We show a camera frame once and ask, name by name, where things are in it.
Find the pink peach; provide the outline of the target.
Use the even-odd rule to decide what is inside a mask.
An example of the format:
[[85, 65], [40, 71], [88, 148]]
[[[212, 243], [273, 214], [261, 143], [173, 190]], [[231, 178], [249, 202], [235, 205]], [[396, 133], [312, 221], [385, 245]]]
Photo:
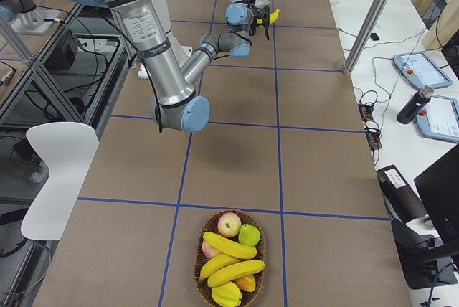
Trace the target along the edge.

* Aim of the task: Both ends included, copy the lines from the one holding "221], [385, 245]]]" to the last line of the entries exactly, with all pictures left out.

* Solution:
[[[212, 243], [273, 214], [261, 143], [173, 190]], [[231, 178], [249, 202], [235, 205]], [[396, 133], [312, 221], [385, 245]]]
Photo:
Trace the target along the edge.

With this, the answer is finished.